(Collected data entries)
* * * * * * *

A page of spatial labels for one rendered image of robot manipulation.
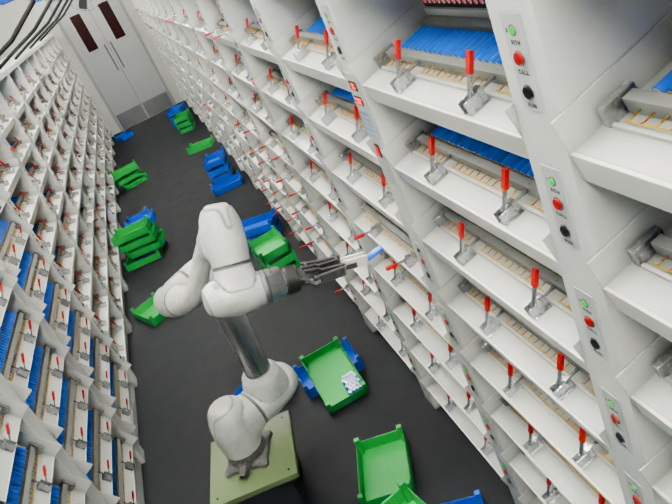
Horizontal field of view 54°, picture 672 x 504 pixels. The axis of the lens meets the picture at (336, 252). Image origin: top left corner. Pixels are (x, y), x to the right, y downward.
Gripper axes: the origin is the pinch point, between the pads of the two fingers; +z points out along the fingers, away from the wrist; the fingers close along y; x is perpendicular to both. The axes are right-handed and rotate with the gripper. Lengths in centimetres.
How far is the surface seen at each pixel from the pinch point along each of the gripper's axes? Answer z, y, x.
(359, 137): 7.3, 3.1, -32.2
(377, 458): 11, 42, 106
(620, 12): 6, -91, -64
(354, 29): 1, -21, -61
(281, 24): 4, 49, -60
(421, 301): 24.3, 13.9, 26.5
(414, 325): 28, 30, 44
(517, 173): 12, -61, -37
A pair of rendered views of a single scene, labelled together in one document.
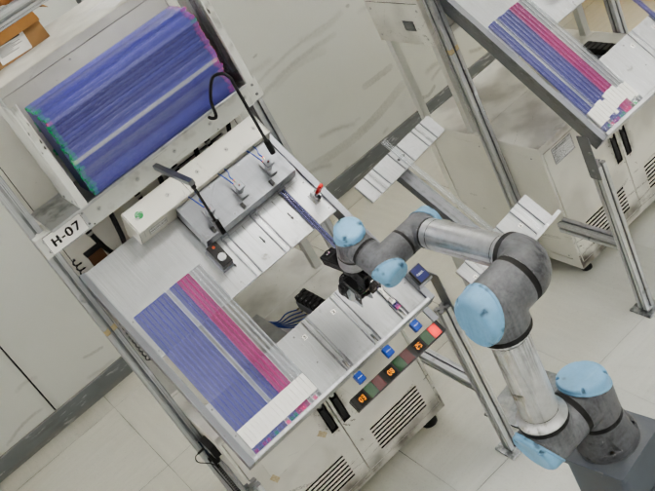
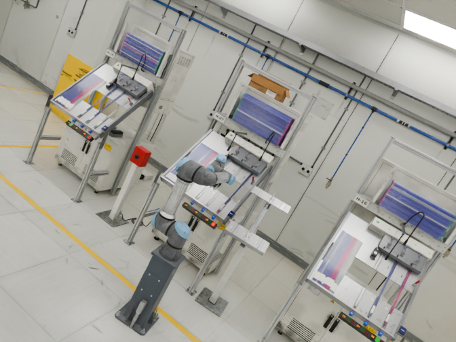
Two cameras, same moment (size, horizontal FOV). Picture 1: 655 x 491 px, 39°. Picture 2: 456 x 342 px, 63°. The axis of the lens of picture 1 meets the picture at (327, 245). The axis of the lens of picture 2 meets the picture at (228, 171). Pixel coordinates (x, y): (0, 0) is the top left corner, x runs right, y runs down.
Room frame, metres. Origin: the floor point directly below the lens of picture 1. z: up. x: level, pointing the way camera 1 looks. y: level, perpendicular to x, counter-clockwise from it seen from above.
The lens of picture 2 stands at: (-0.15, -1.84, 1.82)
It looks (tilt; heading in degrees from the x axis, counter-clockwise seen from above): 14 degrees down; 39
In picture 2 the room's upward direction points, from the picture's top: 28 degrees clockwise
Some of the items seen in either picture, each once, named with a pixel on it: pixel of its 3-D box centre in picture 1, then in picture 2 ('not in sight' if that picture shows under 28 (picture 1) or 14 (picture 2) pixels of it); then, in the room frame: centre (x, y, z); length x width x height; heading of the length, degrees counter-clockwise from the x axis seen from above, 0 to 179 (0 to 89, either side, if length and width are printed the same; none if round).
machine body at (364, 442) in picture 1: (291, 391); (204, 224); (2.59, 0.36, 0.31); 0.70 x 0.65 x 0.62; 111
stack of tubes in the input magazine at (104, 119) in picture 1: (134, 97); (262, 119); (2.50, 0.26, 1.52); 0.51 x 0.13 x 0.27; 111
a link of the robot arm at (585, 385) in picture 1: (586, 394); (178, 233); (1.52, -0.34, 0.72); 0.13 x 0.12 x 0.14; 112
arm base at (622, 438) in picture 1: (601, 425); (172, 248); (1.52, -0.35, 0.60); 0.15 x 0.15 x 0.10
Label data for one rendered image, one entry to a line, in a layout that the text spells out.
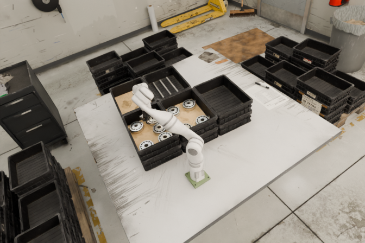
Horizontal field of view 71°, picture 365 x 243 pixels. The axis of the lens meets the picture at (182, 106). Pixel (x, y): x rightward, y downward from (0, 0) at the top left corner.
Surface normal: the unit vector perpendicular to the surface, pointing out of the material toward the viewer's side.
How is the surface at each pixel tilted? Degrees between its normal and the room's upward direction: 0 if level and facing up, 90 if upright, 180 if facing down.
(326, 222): 0
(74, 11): 90
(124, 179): 0
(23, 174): 0
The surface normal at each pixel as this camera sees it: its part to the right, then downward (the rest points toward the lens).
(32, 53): 0.51, 0.53
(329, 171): -0.14, -0.73
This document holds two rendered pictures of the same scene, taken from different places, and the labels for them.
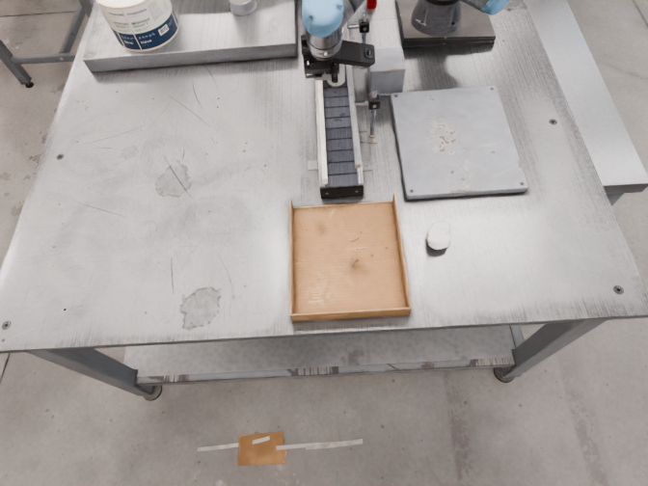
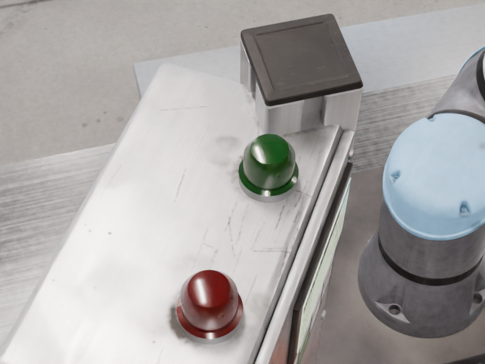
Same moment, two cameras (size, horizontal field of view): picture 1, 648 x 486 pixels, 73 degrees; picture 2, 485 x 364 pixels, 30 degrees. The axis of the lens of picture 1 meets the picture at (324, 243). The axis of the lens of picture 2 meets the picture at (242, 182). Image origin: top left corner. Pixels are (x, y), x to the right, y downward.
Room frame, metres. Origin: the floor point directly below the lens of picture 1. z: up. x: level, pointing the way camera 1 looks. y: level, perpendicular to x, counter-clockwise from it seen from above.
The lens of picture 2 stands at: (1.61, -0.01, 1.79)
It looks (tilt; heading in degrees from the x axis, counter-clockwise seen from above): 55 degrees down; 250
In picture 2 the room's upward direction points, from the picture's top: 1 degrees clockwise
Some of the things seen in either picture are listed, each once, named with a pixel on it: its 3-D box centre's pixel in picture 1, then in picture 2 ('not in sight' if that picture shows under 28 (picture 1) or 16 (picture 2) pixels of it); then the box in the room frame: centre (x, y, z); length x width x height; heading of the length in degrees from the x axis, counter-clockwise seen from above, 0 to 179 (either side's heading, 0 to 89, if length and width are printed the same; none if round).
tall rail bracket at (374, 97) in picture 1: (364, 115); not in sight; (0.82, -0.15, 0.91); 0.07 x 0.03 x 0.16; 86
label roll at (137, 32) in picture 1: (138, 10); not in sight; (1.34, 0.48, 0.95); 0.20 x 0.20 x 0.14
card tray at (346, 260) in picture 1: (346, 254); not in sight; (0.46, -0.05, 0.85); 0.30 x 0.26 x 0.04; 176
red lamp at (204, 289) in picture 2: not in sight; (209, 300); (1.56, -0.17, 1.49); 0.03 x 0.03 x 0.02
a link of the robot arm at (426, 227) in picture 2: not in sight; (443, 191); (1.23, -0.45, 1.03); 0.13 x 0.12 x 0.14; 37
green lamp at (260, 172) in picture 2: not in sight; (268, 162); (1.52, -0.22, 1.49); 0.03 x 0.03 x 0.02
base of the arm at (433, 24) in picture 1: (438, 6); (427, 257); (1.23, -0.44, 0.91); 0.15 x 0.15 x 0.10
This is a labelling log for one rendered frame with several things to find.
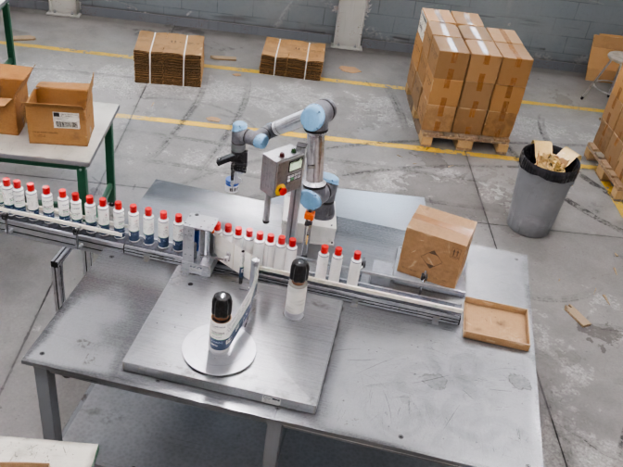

* * * * * * *

What needs to be done. Which lines above run from the one containing "(354, 29): 1, -21, -61" down to the one containing "A pair of rendered"? Repeat exactly those, both ends included, and nothing else.

Solution to this exercise.
(354, 29): 1, -21, -61
(281, 24): 4, 49, -60
(421, 301): 24.3, 13.9, 26.5
(414, 325): 28, 30, 44
(517, 173): 12, -61, -37
A pair of rendered views of a single scene, labelled together in one document.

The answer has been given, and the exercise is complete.